Necco Thin Mint cookies are tasty, but nothing like Surprise Cookie. What we have discovered is a new class of cookie: "Exploding Mint Cookies." Research is necessary to determine the cause of the tendency towards explosion, and culinary options for containing the explosions. Ideally, we would like to be able to achieve more presentable but slightly burst cookies and fewer flattened cookies that explode all over the baking sheet. We have several hypotheses regarding the tendency towards explosion. It is possible that structural weak points in the dough were produced by small lumps of butter that melted, allowing the candy center to burst through. Another possibility is that we simply didn't use a thick enough layer of cookie dough around the mints. A third possibility is that some of the fragile chocolate coatings on the mints were damaged by the wrapping process, leading the candy center to leak out. These can be tested by experimenting with more thorough mixing, thicker dough coverings, and gentler handling. Further experiments will be needed to reliably produce ideal Exploding Mint Cookies.

Yam Plantain Fiasco
Saturday, September 29, 2007, 05:06 PM - comfort food
Today, I made Yam Plantain Fiasco and salad for dinner.
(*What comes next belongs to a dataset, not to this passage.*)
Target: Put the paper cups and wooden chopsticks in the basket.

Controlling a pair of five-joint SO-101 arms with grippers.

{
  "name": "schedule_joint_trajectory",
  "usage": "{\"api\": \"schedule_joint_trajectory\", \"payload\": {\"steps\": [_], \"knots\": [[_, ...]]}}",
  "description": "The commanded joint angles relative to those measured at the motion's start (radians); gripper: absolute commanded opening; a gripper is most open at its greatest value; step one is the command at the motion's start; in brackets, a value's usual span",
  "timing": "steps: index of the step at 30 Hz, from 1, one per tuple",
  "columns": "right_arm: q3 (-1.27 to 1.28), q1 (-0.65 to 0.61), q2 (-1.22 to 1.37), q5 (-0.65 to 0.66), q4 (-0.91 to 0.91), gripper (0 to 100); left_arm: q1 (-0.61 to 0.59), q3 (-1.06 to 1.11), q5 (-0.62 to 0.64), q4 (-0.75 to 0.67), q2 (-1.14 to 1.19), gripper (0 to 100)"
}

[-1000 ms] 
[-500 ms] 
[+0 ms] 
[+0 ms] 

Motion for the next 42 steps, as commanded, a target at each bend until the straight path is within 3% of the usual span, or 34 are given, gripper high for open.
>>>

It's shockingly yummy.

olive oil (several glugs)
salt (several vigorous shakes; maybe 1 tsp)
pepper (a bunch of grinds; maybe 1 tsp)
nutmeg (1 shake)
paprika (a bunch of shakes; maybe 2-3 tsps)
coriander (1 shake)
coffee beans (10ish)
thai chilis (5)
chocolate chips (10ish)
rum (1 shot)
coffee (1/4-1/2 cup)
1 onion
1 yam
1 plantain
1 can black beans

cut the onions into slivers

cut the yams and plantains into cubic centimeters

Put the olive oil, all the spices (except the chocolate chips), and the onion slivers into a frying pan on high heat until the onions are carmelized. Then add the yam bits for a few minutes. Then add the plantain and the black beans. Let them go for a minute or two, then add a shot of rum. Flame it if you're on a gas oven. Pour in some coffee---maybe a third of a cup. Stir it up, heat it to boiling, then put on a lid and turn it to low heat and let it simmer for 15-20 minutes. Eat.